Daun Salam memiliki banyak manfaat yaitu mengobati kencing
manis, kolesterol tinggi, hipertensi, diare, dan gastritis.15 Analisis fitokimia
menunjukkan kandungan minyak
esensial, tanin, flavonoid dan terpenoid dari daun salam. Flavonoid
merupakan salah satu golongan senyawa fenol yang diduga dapat
menurunkan kadar glukosa darah
Penelitian tentang potensi Daun Salam (Eugenia polyantha) ini telah
lama dan banyak dilakukan, baik pada hewan bahkan juga pada manusia.
Seperti penelitian yang dilakukan oleh Limawan pada tahun 1998 yang
melakukan uji aktivitas infusa daun salam pada kadar glukosa kelinci, dimana
didapatkan hasil bahwa infus daun salam dengan dosis 175 mg/kg BB kelinci
dapat menurunkan kadar glukosa darah kelinci. Kemudian, Studiawan dan
Santosa pada tahun 2005, mereka melakukan uji aktivitas ekstrak etanol daun
salam terhadap kadar glukosa darah mencit yang diinduksi dengan aloksan.
Dari perlakuan tersebut didapatkan bahwa ekstrak etanol daun salam dengan
dosis 2,62mg/20 g BB dan 5,24 mg/20 g BB dapat menurunkan kadar glukosa
darah mencit jantan yang diinduksi dengan aloksan secara bermakna
(p<0,05). Namun tidak terdapat perbedaan yang signifikan antara dosis
perlakuan 1 dibandingkan dengan dosis perlakuan 2 dikarenakan kadar
flavonoid yang diantara kedua dosis belum mampu menghasilkan beda yang
bermakna.
Lenolo dan Tachibana pada tahun 2013 juga melakukan preeliminari
studi dengan menggunakan ekstrak infusa daun salam pada tikus jantan
wistar. Hasil yang didapatkan terdapat penurunan kadar glukosa darah antara
kelompok kontrol dengan kelompok perlakuan. Dari penelitian ini juga
didapatkan bahwa daun salam memiliki potensi anti diabetik melalui jalur
alfa glukosidase inhibitor
Pada tahun 2014 Widyawati et al7 melakukan penelitian uji
efektivitas ekstrak methanol daun salam pada kadar gula darah tikus yang
diinduksi menjadi hiperglikemia. Hasil yang didapatkan ternyata ekstrak
methanol daun salam mampu menurunkan kadar gula darah pada tikus yang
diinduksi hiperglikemia dengan menghambat aktivitas absorpsi glukosa di
usus serta dengan meningkatkan ambilan glukosa pada jaringan otot.
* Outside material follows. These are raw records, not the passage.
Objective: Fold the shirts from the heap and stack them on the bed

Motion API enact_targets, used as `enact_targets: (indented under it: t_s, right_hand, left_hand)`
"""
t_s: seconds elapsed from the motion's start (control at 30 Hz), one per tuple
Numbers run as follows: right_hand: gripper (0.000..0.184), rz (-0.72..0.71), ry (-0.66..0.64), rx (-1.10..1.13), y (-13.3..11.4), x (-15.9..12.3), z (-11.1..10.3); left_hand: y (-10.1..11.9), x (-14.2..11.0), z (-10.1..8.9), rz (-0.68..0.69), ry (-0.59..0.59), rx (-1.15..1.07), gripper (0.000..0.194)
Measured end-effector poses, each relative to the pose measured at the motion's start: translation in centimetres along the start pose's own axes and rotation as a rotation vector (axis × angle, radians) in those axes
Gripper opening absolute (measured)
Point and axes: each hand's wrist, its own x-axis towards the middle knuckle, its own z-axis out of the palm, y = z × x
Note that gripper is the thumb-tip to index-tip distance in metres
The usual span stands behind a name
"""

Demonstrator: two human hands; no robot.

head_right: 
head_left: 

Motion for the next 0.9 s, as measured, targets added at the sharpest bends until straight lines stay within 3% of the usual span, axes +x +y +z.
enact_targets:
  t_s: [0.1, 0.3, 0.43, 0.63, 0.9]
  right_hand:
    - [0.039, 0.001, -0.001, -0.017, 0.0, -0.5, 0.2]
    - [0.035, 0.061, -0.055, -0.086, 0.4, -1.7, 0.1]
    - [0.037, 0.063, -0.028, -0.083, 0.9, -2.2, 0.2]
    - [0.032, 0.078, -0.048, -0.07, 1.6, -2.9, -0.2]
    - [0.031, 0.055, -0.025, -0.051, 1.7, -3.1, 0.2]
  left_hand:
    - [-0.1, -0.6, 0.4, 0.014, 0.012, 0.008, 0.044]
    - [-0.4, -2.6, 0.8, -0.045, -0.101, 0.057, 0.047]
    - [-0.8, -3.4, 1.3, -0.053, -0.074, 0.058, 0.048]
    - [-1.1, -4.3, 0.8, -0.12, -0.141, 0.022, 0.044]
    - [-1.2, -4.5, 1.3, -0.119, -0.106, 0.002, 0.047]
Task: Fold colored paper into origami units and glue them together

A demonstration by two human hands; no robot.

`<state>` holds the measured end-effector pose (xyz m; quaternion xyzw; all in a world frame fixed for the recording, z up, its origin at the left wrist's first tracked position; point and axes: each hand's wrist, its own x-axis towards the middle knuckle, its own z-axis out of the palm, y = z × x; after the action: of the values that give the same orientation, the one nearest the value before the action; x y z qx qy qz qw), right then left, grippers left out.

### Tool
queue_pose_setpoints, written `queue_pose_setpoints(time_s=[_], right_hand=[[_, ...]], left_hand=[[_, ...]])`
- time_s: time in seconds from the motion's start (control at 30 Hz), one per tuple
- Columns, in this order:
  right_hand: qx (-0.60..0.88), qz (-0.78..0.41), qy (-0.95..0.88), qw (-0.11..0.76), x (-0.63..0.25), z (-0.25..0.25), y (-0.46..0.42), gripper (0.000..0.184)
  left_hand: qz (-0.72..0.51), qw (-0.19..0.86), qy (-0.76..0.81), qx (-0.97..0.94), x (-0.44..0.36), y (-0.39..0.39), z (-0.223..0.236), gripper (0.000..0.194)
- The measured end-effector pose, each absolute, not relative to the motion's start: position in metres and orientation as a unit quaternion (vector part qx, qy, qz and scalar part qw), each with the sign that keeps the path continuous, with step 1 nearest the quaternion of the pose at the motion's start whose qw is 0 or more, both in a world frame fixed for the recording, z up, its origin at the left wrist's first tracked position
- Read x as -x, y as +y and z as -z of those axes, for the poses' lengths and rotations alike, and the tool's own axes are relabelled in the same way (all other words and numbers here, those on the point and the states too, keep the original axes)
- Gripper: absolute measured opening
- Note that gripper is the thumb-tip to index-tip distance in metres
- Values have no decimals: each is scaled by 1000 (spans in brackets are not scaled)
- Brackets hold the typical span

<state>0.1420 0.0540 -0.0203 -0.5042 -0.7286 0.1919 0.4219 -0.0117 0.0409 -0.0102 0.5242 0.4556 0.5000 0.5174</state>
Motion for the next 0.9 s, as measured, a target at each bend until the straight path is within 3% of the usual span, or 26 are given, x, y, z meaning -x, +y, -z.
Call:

Steffi Liem dkk tahun 2015, Pemberian kombinasi glibenklamid dan
ekstrak daun salam dapat menurunkan kadar glukosa darah yang lebih besar
daripada sediaan tunggal glibenklamid atau ekstrak daun salam. Dosis
optimal yang dapat menurunkan kadar glukosa darah adalah kombinasi 2.
Pada penelitian Nurhikma dkk tahun 2016 Data yang diperoleh
dianalisis secara statistik dengan menggunakan ANOVA (analysis of
variance) pada taraf kepercayaan 95% dengan parameter selisih penurunan
kadar glukosa darah. Hasil penelitian menunjukkan bahwa pemberian ekstrak
daun salam berpengaruh secara signifikan terhadap glibenklamid dalam
menurunkan kadar glukosa darah dan dosis yang efektif adalah kombinasi
dosis glibenklamid 0,65 mg/kg BB dan ekstrak daun salam 250 mg/kg BB.
BAB IV
KESIMPULAN
Ekstrak daun salam berefek secara signifikan dalam menurunkan kadar
glukosa dalam darah. Oleh karena itu, mengingat tanaman ini banyak terdapat di
Indonesia, maka tanaman ini sangat berpotensi untuk dikembangkan sebagai
modalitas terapi obat herbal dalam pencegahan dan pengobatan diabetes melitus.